Killer's Obsession (Phantom Bastards MC #5) - Erin Osborne Page 0,24

She loved the work I do but can’t chance pissing Killer off again. Apparently he already called her to let her know in no way is she allowed to give me a job back in her establishment. I couldn’t hate him anymore than I do right now.

Kim and I have talked about a lot of things, especially Killer, while I’ve been here. Fox told me Killer’s not doing very good right now. He’s pissed at the world and looks as if he hasn’t slept since he got back from the run. While I want to care and rush to his side, make sure he’s okay, I know I can’t do that. The only thing I can do is stay strong and away from him for now. I need to know I’m strong enough to get over this crush.

That’s why today I’m doing the one thing I swore to myself I’d never do. The one thing I know will mean I’m putting myself out there like never before. Kim and Fox don’t even know I’m doing this. There’s only one person who does and that’s Sam.
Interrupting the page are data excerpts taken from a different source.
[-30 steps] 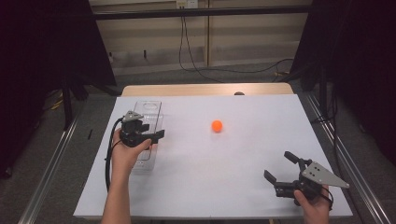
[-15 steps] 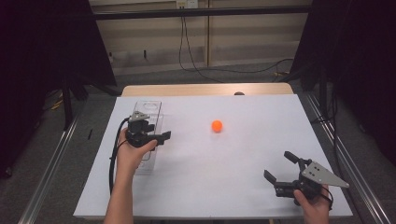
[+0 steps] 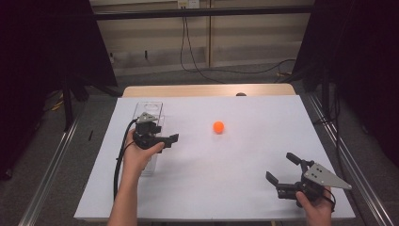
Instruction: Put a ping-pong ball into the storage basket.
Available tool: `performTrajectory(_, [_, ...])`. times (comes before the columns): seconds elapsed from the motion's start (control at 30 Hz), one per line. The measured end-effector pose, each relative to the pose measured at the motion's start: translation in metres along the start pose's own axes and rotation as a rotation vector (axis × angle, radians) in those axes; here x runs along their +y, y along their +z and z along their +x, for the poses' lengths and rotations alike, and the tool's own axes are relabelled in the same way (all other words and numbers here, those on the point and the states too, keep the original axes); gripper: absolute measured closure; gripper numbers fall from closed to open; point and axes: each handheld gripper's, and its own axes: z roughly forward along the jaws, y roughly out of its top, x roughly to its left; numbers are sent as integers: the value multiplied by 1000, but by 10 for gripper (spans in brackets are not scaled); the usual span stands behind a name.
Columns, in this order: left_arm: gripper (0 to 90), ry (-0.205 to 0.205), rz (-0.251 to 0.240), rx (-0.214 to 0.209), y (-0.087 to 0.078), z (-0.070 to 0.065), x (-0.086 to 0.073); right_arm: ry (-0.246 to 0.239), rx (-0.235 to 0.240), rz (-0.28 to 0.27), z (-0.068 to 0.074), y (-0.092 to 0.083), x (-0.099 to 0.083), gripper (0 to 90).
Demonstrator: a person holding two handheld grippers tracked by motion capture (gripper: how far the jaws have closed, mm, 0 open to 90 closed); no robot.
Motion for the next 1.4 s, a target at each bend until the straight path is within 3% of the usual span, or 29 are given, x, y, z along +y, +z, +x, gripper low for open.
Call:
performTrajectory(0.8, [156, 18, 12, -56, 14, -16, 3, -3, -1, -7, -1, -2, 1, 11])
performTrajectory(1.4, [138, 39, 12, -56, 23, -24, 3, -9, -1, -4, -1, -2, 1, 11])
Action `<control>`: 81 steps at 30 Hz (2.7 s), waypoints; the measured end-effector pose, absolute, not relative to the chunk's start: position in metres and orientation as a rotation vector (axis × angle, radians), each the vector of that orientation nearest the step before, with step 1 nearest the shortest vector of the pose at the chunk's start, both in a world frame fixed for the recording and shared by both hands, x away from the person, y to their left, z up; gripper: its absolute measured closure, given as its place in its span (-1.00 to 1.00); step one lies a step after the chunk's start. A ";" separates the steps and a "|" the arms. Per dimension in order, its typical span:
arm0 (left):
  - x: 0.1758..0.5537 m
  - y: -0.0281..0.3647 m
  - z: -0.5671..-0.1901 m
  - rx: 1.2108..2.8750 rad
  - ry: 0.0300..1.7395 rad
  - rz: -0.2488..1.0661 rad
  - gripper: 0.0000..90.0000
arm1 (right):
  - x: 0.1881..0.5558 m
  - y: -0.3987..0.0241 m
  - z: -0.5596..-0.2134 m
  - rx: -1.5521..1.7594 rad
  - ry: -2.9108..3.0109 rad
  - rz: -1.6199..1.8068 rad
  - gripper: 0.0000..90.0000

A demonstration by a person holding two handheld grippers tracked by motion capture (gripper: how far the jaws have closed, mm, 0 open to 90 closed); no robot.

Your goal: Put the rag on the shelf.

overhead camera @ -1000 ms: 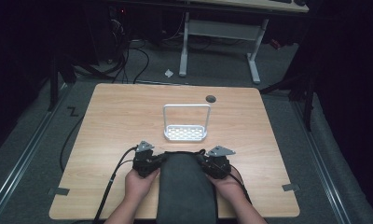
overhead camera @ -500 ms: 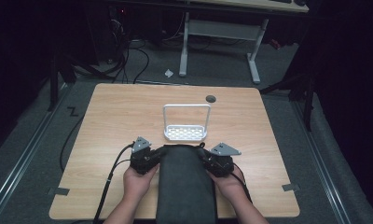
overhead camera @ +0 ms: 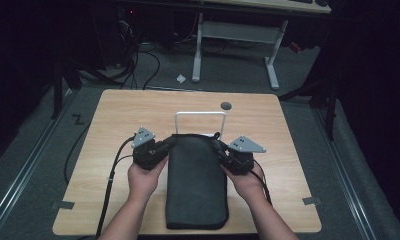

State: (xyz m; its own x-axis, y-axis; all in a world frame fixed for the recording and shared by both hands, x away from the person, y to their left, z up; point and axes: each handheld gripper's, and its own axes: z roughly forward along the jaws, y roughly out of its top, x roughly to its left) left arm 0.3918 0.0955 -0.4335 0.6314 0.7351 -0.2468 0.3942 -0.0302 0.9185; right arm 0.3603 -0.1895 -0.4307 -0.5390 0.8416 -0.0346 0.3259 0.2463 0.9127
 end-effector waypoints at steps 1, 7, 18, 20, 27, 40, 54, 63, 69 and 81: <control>0.392 0.096 -0.429 1.643 0.940 0.360 0.87 | 0.361 -0.189 -0.427 1.051 1.980 1.275 0.71; 0.394 0.099 -0.406 1.604 0.907 0.409 0.88 | 0.365 -0.186 -0.406 1.010 1.936 1.311 0.71; 0.396 0.100 -0.376 1.561 0.862 0.450 0.89 | 0.370 -0.187 -0.376 0.964 1.869 1.365 0.71; 0.397 0.100 -0.371 1.555 0.853 0.459 0.89 | 0.370 -0.187 -0.371 0.957 1.858 1.369 0.71; 0.398 0.098 -0.352 1.537 0.821 0.487 0.89 | 0.371 -0.189 -0.355 0.935 1.818 1.388 0.71; 0.405 0.097 -0.327 1.512 0.770 0.531 0.89 | 0.377 -0.189 -0.324 0.880 1.764 1.382 0.71; 0.440 0.094 -0.321 1.551 0.772 0.561 0.89 | 0.405 -0.189 -0.323 0.893 1.764 1.368 0.71; 0.474 0.087 -0.315 1.598 0.799 0.606 0.89 | 0.442 -0.189 -0.324 0.902 1.770 1.336 0.70; 0.489 0.081 -0.310 1.616 0.809 0.631 0.89 | 0.459 -0.191 -0.321 0.924 1.763 1.319 0.70; 0.523 0.076 -0.309 1.646 0.813 0.660 0.88 | 0.488 -0.192 -0.312 0.896 1.777 1.278 0.70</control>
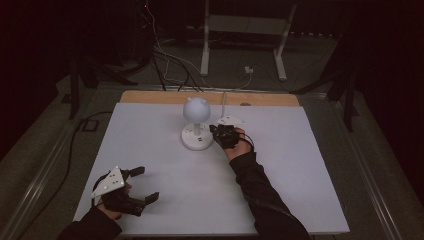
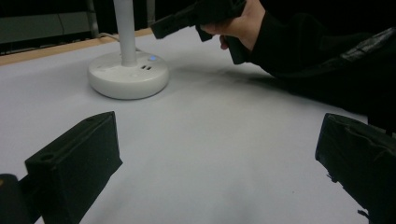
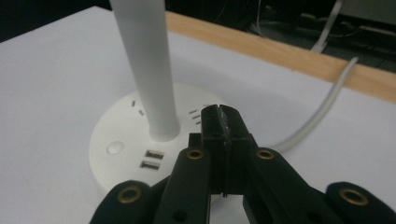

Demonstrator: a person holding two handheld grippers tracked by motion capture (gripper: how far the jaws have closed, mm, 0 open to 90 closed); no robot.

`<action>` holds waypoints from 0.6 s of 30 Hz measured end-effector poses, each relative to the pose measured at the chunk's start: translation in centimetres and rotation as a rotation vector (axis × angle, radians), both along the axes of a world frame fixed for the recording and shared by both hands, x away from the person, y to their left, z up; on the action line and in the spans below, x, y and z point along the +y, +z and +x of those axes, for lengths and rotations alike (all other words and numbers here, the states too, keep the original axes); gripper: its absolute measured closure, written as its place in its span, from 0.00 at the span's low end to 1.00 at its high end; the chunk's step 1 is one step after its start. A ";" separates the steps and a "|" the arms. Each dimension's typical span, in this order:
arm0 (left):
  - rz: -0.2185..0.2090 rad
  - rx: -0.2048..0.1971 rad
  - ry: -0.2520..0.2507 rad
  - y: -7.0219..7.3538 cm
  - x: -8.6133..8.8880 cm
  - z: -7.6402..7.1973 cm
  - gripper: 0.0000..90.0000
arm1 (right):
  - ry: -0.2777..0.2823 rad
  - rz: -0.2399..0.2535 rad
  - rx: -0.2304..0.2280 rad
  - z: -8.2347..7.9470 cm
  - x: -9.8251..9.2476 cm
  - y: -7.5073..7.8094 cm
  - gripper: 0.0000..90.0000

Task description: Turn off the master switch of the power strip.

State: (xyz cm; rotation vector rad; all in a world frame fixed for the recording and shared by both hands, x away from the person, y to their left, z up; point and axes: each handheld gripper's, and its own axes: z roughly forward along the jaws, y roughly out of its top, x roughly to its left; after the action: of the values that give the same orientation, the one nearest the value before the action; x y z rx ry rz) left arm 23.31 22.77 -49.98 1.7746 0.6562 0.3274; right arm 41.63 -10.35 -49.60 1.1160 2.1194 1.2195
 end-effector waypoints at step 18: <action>-0.002 0.002 -0.001 0.0 0.0 0.0 0.01 | 0.006 -0.016 0.030 0.3 0.7 -1.2 1.00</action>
State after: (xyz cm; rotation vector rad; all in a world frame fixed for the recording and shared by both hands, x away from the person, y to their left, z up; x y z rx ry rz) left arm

She’s going to be helping me as soon as she gets here.

I no sooner think about her coming over and there’s a knock on the door to the bedroom I’m staying in once again at Kim and Fox’s house.

“Come in,” I call out, knowing the knock wasn’t loud enough to be Killer or any of the other men in the club.

Sam opens my door and makes her way in the room after shutting it firmly behind her. She flops down on my bed, letting her bag fall to the floor, and looks at me with mischief and excitement filling her eyes. At this point in time, she still has no idea why I’ve called her here. I didn’t want to talk about it on the phone because you never know who’s listening in. Saying that, I mean Fox. He can hack anything and I’m not sure how far he’d go for his club brothers.

“Okay, so what’s with all the cloak and dagger shit?” she finally asks me after sitting and watching me for a minute.

“Well, I want to do something and I’m not sure how to get started with it,” I tell her, looking between the computer and her. “I want to start an online dating account. I’m never going to get over this crush or whatever it is on Killer if I don’t start putting myself out there. Not to mention there’s no point in trying to go out to meet someone because at least one of the guys will be there. No guy who’s not in the club will be allowed to get close to me.”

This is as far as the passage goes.